MATER DOLOROSA (ESQUISSE) (1869)

Jean-Baptiste CARPEAUX

Terre cuite signée « JBt Carpeaux »
Porte le cachet à l’Aigle impériale Propriété Carpeaux
H. 71 x L. 54,5 x P. 34 cm
Circa avant 1872
Peu d’exemplaires

Œuvre en rapport : Mater dolorosa (finie), marbre.

Bibliographie : M. Poletti, A. Richarme, Jean-Baptiste Carpeaux sculpteur : catalogue raisonné de l’œuvre édité, Paris, 2003, p. 135, modèle référencé sous le n° BU 33. Sous la direction de Édouard Papet et James David Draper, Carpeaux 1827-1875 Un sculpteur pour l’empire, catalogue d’exposition, New York, The Metropolitan Museum of Art 10 mars – 26 mai 2014, Paris, musée d’Orsay 24 juin – 28 septembre 2014, pages 251-252.

Description

 

Fin 1869 : Carpeaux sculpte une tête censée exprimer le chagrin de la Vierge pendant la Passion, mais inspirée par un fait vécu. On doit à Louise Clément-Carpeaux le récit de cette genèse insolite : « […] ayant rencontré au square de la Trinité son modèle Jacintha pleurant la mort de son fils, il la faisait monter en voiture avec lui et la ramenait à Auteuil. Là, laissant parler la jeune mère qui, entre ses sanglots, lui conte l’agonie de son enfant, le statuaire exécute, en deux heures, le buste douloureux de la Mater Dolorosa. » On peut imaginer l’intensité psychique de cette séance de pose durant laquelle le sculpteur voit son génie catalysé par la souffrance de cette femme, libérée par l’expression de sa détresse.

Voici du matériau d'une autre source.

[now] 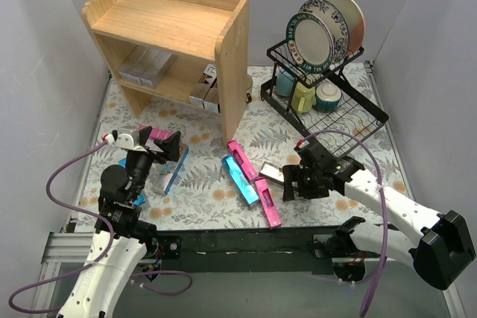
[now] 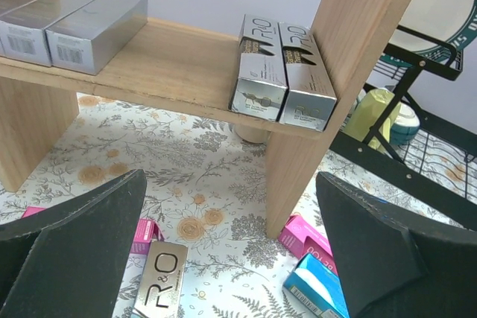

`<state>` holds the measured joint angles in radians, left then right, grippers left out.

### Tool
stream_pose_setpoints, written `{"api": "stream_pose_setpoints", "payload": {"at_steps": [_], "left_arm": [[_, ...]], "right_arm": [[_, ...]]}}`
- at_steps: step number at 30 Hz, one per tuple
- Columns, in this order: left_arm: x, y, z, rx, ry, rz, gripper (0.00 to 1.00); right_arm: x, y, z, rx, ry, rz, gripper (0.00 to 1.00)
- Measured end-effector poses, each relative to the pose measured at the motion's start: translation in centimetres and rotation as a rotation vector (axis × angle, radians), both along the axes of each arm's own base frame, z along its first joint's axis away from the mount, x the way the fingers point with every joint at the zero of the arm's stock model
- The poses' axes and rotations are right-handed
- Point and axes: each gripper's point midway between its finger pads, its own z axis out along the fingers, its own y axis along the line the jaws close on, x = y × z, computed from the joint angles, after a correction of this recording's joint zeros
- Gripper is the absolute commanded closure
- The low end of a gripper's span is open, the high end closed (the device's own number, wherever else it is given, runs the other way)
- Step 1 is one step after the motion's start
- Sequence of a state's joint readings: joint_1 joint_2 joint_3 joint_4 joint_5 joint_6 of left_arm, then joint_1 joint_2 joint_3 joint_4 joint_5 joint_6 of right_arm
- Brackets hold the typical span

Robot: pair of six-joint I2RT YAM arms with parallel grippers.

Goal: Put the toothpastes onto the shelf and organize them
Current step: Adjust the toothpaste at the center of the board.

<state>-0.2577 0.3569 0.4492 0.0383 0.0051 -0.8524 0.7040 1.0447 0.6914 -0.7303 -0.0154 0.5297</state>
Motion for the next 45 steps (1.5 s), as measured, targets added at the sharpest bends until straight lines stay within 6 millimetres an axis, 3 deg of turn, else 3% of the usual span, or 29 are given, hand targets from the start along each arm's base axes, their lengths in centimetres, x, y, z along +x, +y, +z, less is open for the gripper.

Les oeuvres fortes de Carpeaux sont souvent comme ici modelées dans l’intensité d’une émotion première, comme le buste de son frère violoniste exécuté une heure après sa mort. Le modelage est ici très vigoureux réalisé dans le feu de l’action par de multiples ajouts de terre travaillés en épaisseur.

Cette œuvre aux fortes résonnances baroques puise son inspiration dans la tradition française ; la tête de la Vierge, recouverte d’un imposant voile plissé, évoque la Pietà de marbre (1727-1728) de Nicolas Coustou, à Notre-Dame de Paris, dont Carpeaux a tiré une esquisse au crayon (crayon noir sur papier quadrillé, 14 x 8,6 cm, Valenciennes, musée des Beaux-Arts, in. CD97, fol. 16 verso).

Il en existe peu d’épreuves en terre cuite du vivant de l’artiste.